Activity =>
Read through the lines below for the string "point" and copy each one that has it.

-- Collected material follows --

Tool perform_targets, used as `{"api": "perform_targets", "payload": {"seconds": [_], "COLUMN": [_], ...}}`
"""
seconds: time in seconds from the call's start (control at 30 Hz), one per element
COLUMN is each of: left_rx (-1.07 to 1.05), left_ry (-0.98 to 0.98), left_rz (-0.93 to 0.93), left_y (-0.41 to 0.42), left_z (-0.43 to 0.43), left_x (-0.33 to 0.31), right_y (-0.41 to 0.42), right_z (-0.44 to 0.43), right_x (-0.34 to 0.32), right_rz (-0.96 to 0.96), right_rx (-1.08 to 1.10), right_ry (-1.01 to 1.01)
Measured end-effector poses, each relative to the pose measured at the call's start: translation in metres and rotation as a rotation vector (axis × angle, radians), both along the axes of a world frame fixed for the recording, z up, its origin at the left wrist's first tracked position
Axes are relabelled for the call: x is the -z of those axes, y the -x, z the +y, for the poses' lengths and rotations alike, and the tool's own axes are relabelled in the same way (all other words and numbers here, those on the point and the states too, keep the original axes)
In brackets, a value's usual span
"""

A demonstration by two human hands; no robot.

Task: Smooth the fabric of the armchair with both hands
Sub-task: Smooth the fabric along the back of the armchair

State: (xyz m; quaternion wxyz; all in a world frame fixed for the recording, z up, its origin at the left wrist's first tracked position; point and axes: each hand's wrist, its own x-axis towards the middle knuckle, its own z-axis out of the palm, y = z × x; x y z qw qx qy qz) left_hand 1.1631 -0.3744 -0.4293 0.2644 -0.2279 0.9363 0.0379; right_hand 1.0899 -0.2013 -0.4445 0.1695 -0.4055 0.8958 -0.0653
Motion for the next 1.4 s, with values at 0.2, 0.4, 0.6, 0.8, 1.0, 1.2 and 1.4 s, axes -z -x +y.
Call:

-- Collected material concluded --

Completed task =>
Axes are relabelled for the call: x is the -z of those axes, y the -x, z the +y, for the poses' lengths and rotations alike, and the tool's own axes are relabelled in the same way (all other words and numbers here, those on the point and the states too, keep the original axes)
State: (xyz m; quaternion wxyz; all in a world frame fixed for the recording, z up, its origin at the left wrist's first tracked position; point and axes: each hand's wrist, its own x-axis towards the middle knuckle, its own z-axis out of the palm, y = z × x; x y z qw qx qy qz) left_hand 1.1631 -0.3744 -0.4293 0.2644 -0.2279 0.9363 0.0379; right_hand 1.0899 -0.2013 -0.4445 0.1695 -0.4055 0.8958 -0.0653

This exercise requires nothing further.